Yet Another Padding Oracle in OpenSSL CBC Ciphersuites

Yesterday a new vulnerability has been announced in OpenSSL/LibreSSL. A padding oracle in CBC mode decryption, to be precise. Just like Lucky13. Actually, it’s in the code that fixes Lucky13.

It was found by Juraj Somorovsky using a tool he developed called TLS-Attacker. Like in the “old days”, it has no name except CVE-2016-2107. (I call it LuckyNegative20[^1])

It’s a wonderful example of a padding oracle in constant time code, so we’ll dive deep into it. But first, two quick background paragraphs. If you already know all about Lucky13 and how it's mitigated in OpenSSL jump to "Off by 20" for the hot and new.

If, before reading, you want to check that your server is safe, you can do it with this one-click online test.

TLS, CBC, and Mac-then-Encrypt

Very long story short, the CBC cipher suites in TLS have a design flaw: they first compute the HMAC of the plaintext, then encrypt plaintext || HMAC || padding || padding length using CBC mode. The receiving end is then left with the uncomfortable task of decrypting the message and checking HMAC and padding without revealing the padding length in any way. If they do, we call that a padding oracle, and a MitM can use it to learn the value of the last byte of any block, and by iteration often the entire message.

In other words, the CBC mode cipher suites are doomed by The Cryptographic Doom Principle. Sadly though, they are the only “safe” cipher suites to use with TLS prior to version 1.2, and they account for 26% of connections to the CloudFlare edge, so attacks against them like this one are still very relevant.

My colleague Nick Sullivan explained CBC padding oracles and their history in much more detail on this very blog. If you didn’t understand my coarse summary, please take the time to read his post as it’s needed to understand what goes wrong next.

Constant time programming crash course

The “solution” for the problem of leaking information about the padding length value is to write the entire HMAC and padding check code to run in perfectly constant time. What I once heard Daniel J. Bernstein call “binding your hands behind your back and seeing what you can do with just your nose”. As you might imagine it’s not easy.

The idea is that you can’t use ifs. So instead you store the results of your checks by doing bitwise ANDs with a result variable which you set to 1 before you begin, and at which you only look at the end of the entire operation.
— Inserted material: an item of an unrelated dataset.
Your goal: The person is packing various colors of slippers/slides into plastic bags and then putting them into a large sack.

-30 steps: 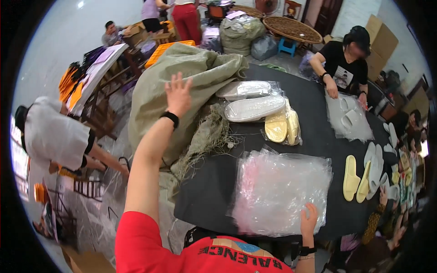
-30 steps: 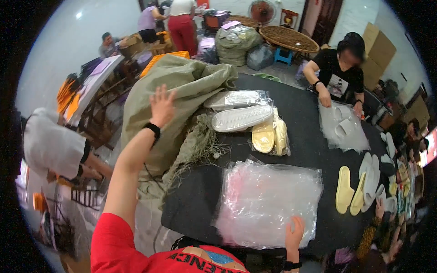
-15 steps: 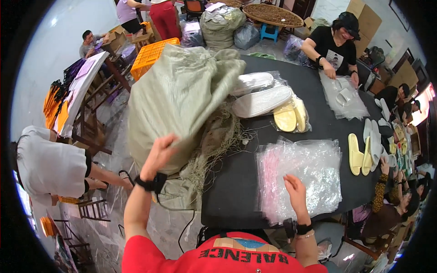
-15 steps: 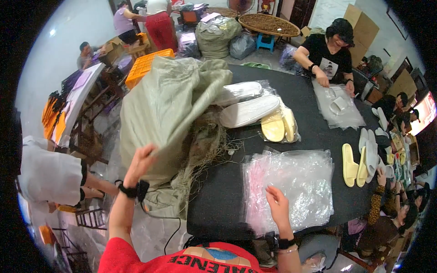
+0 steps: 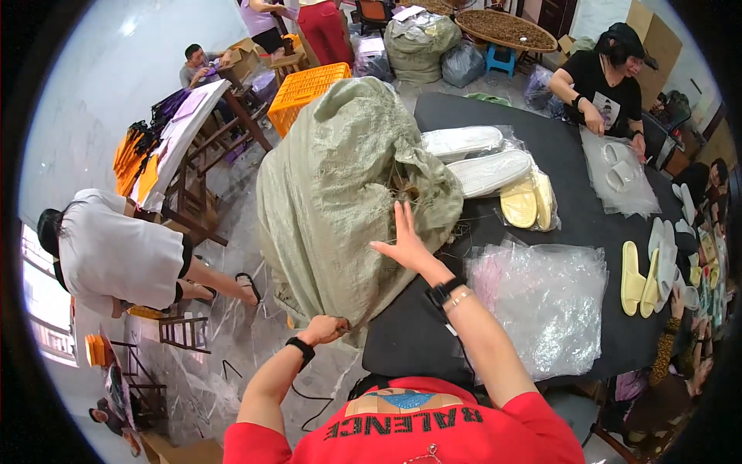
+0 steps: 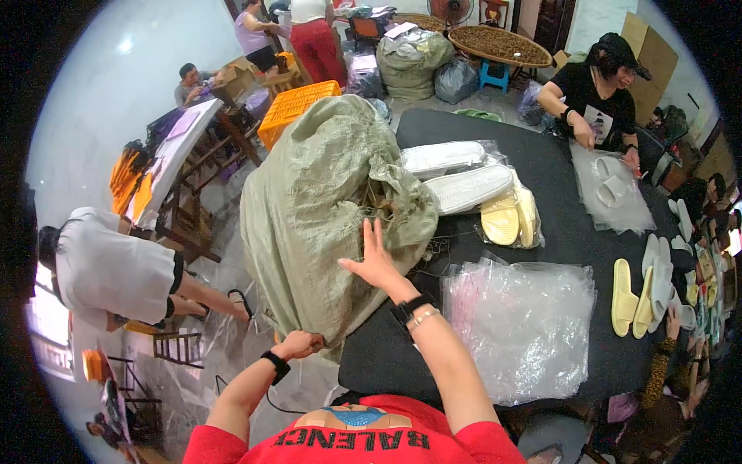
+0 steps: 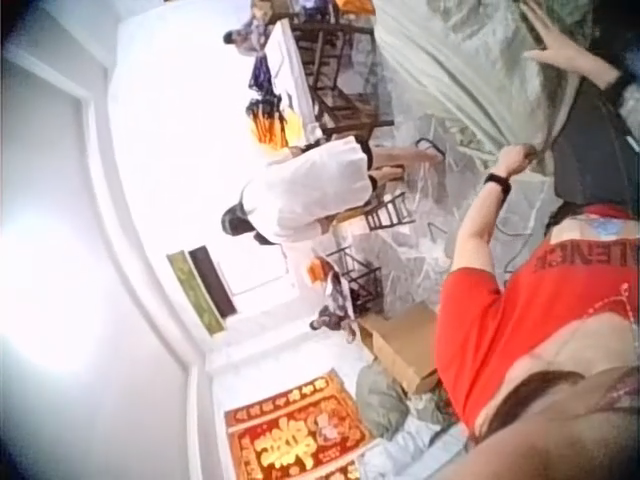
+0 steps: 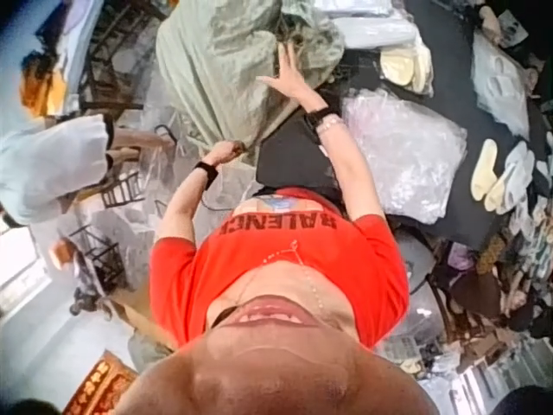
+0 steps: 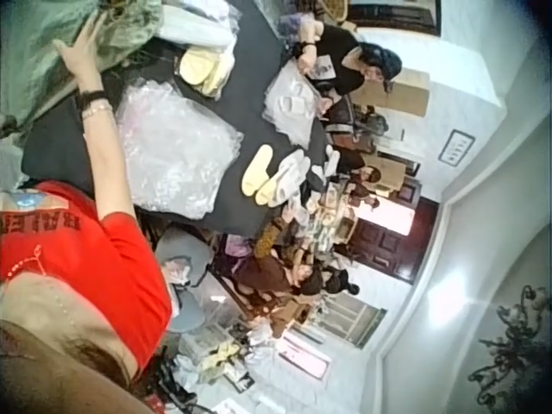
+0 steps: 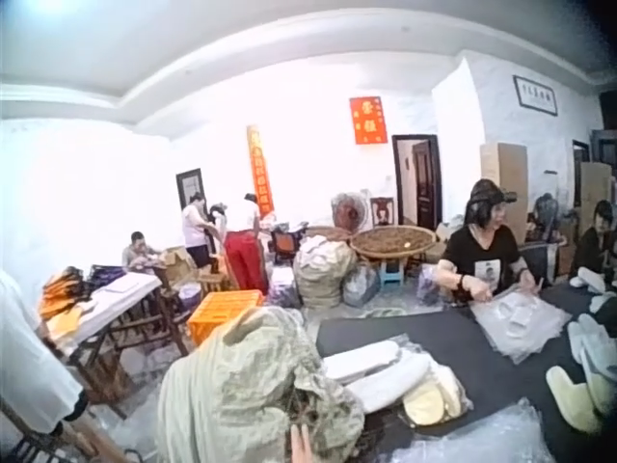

If any of the checks returned 0, then the result will be 0, otherwise it will be 1. This way the attacker only learns “everything including padding and HMAC is good” or “nope”.

Not only that, but loop iterations can only depend on public data: if for example the message is 32 bytes long then the padding can be at most 32-1-20=11 bytes, so you have to check 20 (HMAC-SHA1) + 11 bytes. To ignore the bytes you don’t actually have to check, you use a mask: a value generated with constant time operations that will be 0xff when the bytes are supposed to match and 0x00 when they are not. By ANDing the mask to the bitwise difference you get a value which is 0 when the values either match, or are not supposed to match.

This technique is crucial to this vulnerability, as it’s exactly its constant time, no-complaints nature that made the mistake possible.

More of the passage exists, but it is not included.